AIM OF THE TASK:
Write out the complete data exactly as written.

[[ RECORDED INFORMATION, beginning ]]

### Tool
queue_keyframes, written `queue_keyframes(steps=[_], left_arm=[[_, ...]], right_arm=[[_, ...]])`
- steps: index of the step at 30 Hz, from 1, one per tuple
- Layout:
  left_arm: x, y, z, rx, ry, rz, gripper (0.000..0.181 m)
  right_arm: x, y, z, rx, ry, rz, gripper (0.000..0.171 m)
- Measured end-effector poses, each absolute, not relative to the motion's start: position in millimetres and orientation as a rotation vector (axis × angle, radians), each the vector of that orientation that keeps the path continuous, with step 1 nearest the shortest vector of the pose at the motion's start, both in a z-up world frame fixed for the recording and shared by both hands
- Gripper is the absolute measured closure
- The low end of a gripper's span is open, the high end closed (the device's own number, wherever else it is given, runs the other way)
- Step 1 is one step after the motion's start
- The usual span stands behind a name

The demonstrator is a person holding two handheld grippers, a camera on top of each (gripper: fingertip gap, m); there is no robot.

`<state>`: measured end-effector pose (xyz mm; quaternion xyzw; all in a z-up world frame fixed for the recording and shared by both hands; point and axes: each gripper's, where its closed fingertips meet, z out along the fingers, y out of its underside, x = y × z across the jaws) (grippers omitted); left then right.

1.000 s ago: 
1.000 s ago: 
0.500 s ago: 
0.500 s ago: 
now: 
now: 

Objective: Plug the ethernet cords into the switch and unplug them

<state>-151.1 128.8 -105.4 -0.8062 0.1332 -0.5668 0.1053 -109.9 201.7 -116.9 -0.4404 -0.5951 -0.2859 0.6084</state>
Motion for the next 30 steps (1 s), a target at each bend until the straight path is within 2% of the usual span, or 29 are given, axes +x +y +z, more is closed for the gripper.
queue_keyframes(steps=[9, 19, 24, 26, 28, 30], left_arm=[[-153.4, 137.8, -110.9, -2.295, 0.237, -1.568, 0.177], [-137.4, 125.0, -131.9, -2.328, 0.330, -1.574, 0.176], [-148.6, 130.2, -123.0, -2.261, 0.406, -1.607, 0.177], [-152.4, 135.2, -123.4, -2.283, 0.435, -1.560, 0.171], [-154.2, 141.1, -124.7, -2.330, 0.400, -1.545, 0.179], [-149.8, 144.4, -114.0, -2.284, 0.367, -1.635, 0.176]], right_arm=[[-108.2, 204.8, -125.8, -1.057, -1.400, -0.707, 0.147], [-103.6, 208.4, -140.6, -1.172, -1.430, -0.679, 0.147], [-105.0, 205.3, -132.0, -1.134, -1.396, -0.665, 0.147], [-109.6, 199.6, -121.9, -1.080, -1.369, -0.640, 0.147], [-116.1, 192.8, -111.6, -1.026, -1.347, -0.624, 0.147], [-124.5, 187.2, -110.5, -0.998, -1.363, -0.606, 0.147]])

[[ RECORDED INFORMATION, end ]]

ANSWER TO THIS EXERCISE:
### Tool
queue_keyframes, written `queue_keyframes(steps=[_], left_arm=[[_, ...]], right_arm=[[_, ...]])`
- steps: index of the step at 30 Hz, from 1, one per tuple
- Layout:
  left_arm: x, y, z, rx, ry, rz, gripper (0.000..0.181 m)
  right_arm: x, y, z, rx, ry, rz, gripper (0.000..0.171 m)
- Measured end-effector poses, each absolute, not relative to the motion's start: position in millimetres and orientation as a rotation vector (axis × angle, radians), each the vector of that orientation that keeps the path continuous, with step 1 nearest the shortest vector of the pose at the motion's start, both in a z-up world frame fixed for the recording and shared by both hands
- Gripper is the absolute measured closure
- The low end of a gripper's span is open, the high end closed (the device's own number, wherever else it is given, runs the other way)
- Step 1 is one step after the motion's start
- The usual span stands behind a name

The demonstrator is a person holding two handheld grippers, a camera on top of each (gripper: fingertip gap, m); there is no robot.

`<state>`: measured end-effector pose (xyz mm; quaternion xyzw; all in a z-up world frame fixed for the recording and shared by both hands; point and axes: each gripper's, where its closed fingertips meet, z out along the fingers, y out of its underside, x = y × z across the jaws) (grippers omitted); left then right.

1.000 s ago: 
1.000 s ago: 
0.500 s ago: 
0.500 s ago: 
now: 
now: 

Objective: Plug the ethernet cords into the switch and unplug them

<state>-151.1 128.8 -105.4 -0.8062 0.1332 -0.5668 0.1053 -109.9 201.7 -116.9 -0.4404 -0.5951 -0.2859 0.6084</state>
Motion for the next 30 steps (1 s), a target at each bend until the straight path is within 2% of the usual span, or 29 are given, axes +x +y +z, more is closed for the gripper.
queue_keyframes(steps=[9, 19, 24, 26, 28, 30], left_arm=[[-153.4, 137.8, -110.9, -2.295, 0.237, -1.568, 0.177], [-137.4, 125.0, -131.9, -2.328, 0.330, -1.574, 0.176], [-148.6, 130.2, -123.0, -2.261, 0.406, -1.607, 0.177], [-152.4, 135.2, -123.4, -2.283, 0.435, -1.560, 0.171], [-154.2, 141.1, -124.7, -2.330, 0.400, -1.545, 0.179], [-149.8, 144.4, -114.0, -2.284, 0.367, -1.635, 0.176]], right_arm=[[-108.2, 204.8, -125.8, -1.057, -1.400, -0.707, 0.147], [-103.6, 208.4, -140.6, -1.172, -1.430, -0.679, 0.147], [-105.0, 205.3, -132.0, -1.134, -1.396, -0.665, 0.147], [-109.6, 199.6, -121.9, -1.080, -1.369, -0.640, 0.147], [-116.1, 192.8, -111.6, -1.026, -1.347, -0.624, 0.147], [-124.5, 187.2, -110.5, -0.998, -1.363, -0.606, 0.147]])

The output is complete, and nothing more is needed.